**Assignment**
Return every line below as is, leaving out the pictures.

**Recorded information**
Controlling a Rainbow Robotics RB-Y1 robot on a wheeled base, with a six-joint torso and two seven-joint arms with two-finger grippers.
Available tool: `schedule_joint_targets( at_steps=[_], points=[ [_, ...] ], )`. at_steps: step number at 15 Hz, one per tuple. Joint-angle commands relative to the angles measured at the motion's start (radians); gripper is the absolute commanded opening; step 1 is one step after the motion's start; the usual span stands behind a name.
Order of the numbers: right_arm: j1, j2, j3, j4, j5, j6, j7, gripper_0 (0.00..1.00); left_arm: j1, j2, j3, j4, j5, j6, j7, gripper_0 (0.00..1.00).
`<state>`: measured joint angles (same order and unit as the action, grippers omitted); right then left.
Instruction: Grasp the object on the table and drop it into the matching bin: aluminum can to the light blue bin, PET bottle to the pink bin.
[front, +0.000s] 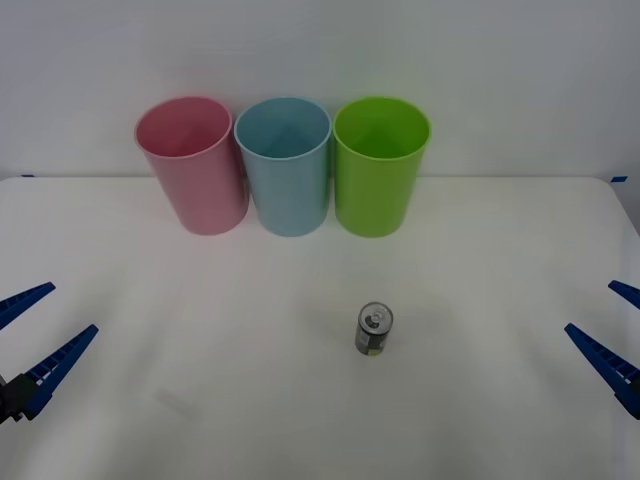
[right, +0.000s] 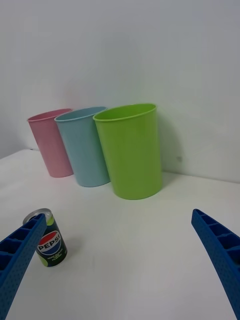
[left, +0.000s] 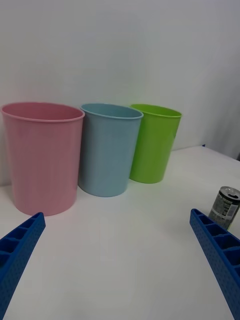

**Output**
Controlling a Rainbow Robotics RB-Y1 robot on a wheeled base, with a six-joint torso and two seven-joint arms with two-finger grippers.
Available tool: `schedule_joint_targets( at_steps=[_], points=[ [_, ...] ], )`. at_steps: step number at 15 Hz, one per tuple. Joint-angle commands relative to the angles measured at the motion's start (radians); gripper is the absolute commanded opening; step 1 is one step after the motion's start; the usual span stands behind a name.
Order of the numbers: right_arm: j1, j2, j3, j4, j5, j6, j7, gripper_0 (0.00..1.00); left_arm: j1, j2, j3, j4, j5, j6, j7, gripper_0 (0.00..1.00).
`<state>`: measured joint angles (same order and unit as the action, grippers omitted); right then left.
Instruction: Grasp the object on the table and drop it into the matching bin: aluminum can to the light blue bin, PET bottle to the pink bin.
[front, +0.000s] 
[right, +0.000s] 
[left, +0.000s] 

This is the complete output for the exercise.